L’information étant un enjeu crucial, parlez-nous des actions menées par votre service de l’information.

Il est vrai qu’aujourd’hui l’accès à l’information et la manière de la «consommer» représentent des enjeux centraux. Notre service de l’information s’implique donc activement pour offrir et développer toutes sortes de prestations permettant de découvrir des métiers et des filières de formation. Il organise notamment des événements comme les «Zooms Métiers». Le principe consiste à présenter – dans nos locaux ou chez certains de nos partenaires – un domaine ou un secteur d’activité, au contact direct de professionnels et de jeunes en formation, apprentis ou étudiants. Car les idées reçues et les informations inexactes véhiculées au sujet de certaines professions sont encore trop nombreuses. C’est aussi pour cette raison que nous avons lancé, avec la collaboration des établissements scolaires, une prestation d’information à destination des parents d’élèves du CO.

Employez-vous aussi d’autres moyens d’information pour mettre en valeur la formation professionnelle?

Tout à fait. Nous avons lancé récemment plusieurs campagnes de communication en partenariat avec des médias locaux tels que la chaîne de télévision Léman Bleu et la radio One FM. Des capsules vidéo et audio y sont diffusées depuis janvier pour faire connaître l’apprentissage sous toutes ses formes: présentation de métiers, passerelles et formations supérieures, etc. Nous publions également des articles dans les cahiers Emploi et Formation de la Tribune de Genève et de 24Heures. Et nous sommes bien entendu actifs sur les réseaux sociaux.

La mobilité nationale et internationale des jeunes apprentis fait également partie de nos objectifs.

Quel est le prochain grand événement que vous organisez en matière d’orientation et de formation professionnelle?

Le 4 mars prochain aura lieu le Printemps de l’apprentissage au Pavillon Sicli. Ce recrutement en direct permet aux jeunes d’accéder aux entreprises formatrices présentes pour l’occasion. Ils peuvent passer de brefs entretiens, laisser leur CV et d’établir des contacts en vue de leur future formation professionnelle. L’entrée est libre et les participants peuvent donc transmettre leur dossier aux entreprises qui les intéressent. C’est comme un speed dating de la formation professionnelle. Les jeunes peuvent décrocher une place d’apprentissage ou un premier stage. L’événement est bien entendu ouvert à tous les jeunes intéressés, même hors de Genève. Cependant, la matinée sera réservée aux élèves du CO que nous espérons voir très nombreux à cette occasion.

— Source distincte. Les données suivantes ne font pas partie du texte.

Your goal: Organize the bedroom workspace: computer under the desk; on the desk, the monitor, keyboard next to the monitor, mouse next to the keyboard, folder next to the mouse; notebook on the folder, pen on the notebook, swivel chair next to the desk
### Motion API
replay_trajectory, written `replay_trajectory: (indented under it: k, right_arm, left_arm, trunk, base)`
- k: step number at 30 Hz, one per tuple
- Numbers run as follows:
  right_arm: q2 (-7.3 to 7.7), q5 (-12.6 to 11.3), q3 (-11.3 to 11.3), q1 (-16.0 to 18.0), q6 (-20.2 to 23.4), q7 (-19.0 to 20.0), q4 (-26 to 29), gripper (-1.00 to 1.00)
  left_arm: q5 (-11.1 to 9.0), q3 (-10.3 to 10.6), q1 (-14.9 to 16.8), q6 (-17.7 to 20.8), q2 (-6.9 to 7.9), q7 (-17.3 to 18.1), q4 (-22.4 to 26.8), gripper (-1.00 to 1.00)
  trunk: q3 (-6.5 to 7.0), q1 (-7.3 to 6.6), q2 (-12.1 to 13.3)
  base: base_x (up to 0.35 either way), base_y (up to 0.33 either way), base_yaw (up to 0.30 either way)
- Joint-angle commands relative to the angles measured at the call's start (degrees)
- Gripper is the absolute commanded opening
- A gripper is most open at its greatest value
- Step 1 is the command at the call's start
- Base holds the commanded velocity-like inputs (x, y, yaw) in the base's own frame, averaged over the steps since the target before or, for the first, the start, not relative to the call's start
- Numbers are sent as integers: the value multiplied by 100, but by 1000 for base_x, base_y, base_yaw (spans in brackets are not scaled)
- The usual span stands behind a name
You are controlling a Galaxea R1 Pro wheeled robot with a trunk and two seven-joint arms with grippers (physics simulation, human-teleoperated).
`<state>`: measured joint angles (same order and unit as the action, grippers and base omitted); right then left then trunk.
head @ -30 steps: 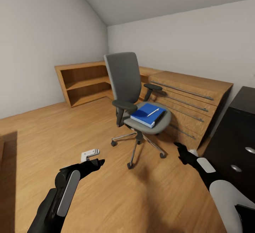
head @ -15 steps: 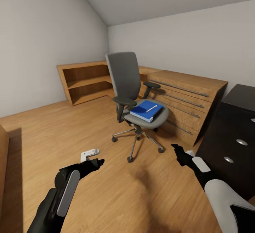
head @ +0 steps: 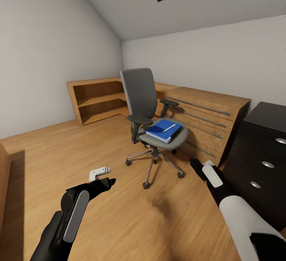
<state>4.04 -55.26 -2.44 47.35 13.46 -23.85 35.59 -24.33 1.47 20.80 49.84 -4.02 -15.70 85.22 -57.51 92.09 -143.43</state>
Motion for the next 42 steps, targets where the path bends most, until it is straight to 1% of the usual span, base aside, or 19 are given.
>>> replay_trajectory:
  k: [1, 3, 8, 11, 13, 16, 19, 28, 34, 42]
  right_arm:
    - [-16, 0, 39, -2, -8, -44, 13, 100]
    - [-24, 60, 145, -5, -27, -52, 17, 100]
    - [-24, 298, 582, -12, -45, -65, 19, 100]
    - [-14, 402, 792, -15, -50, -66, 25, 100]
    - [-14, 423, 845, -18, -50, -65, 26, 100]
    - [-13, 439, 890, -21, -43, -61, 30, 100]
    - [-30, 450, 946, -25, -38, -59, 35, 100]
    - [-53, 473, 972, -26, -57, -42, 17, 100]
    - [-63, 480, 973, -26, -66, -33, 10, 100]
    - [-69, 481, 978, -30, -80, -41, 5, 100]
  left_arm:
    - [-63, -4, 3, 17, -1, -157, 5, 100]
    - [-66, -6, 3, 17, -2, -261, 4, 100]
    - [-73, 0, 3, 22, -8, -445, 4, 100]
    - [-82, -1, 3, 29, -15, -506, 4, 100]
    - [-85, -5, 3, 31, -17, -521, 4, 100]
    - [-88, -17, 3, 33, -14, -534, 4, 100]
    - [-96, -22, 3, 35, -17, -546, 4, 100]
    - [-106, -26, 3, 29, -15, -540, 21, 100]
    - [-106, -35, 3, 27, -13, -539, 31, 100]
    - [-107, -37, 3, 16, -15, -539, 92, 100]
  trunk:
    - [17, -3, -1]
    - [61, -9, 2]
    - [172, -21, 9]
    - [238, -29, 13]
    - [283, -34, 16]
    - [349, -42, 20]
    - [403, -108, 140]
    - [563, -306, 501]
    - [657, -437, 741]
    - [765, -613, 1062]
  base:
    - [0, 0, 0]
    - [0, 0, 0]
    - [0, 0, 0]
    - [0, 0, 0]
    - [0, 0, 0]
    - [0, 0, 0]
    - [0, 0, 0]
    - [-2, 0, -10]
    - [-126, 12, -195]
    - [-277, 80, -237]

De manière générale, quels sont les grands axes sur lesquels l’OFPC base son activité pour répondre aux enjeux d’avenir?

Nous nous sommes fixé un certain nombre d’objectifs à moyen terme pour renforcer encore l’apprentissage dans notre canton. D’ici à 2023, nous entendons ainsi développer l’offre de places en passant de 1820 entreprises formatrices actives aujourd’hui à 2300. Même chose pour le nombre de contrats d’apprentissage en filière duale que nous voulons monter à 2800 en 2023. Tout cela passe évidemment par un certain nombre d’actions concrètes de prospection et de sensibilisation.

Il faut ainsi rappeler que, pour une entreprise, former des jeunes présente de nombreux avantages. Et ceci même en termes de rentabilité comme l’a démontré un récent rapport du SEFRI. Il faut aussi souligner que des places d’apprentissage manquent encore dans des secteurs pourtant porteurs en région genevoise. Il s’agit de la banque, la finance, l’horlogerie ou encore l’hôtellerie. Enfin, la mobilité nationale et internationale des jeunes apprentis fait également partie de nos objectifs. Des échanges que nous voulons notamment développer en Suisse ainsi qu’avec les pays anglo-saxons.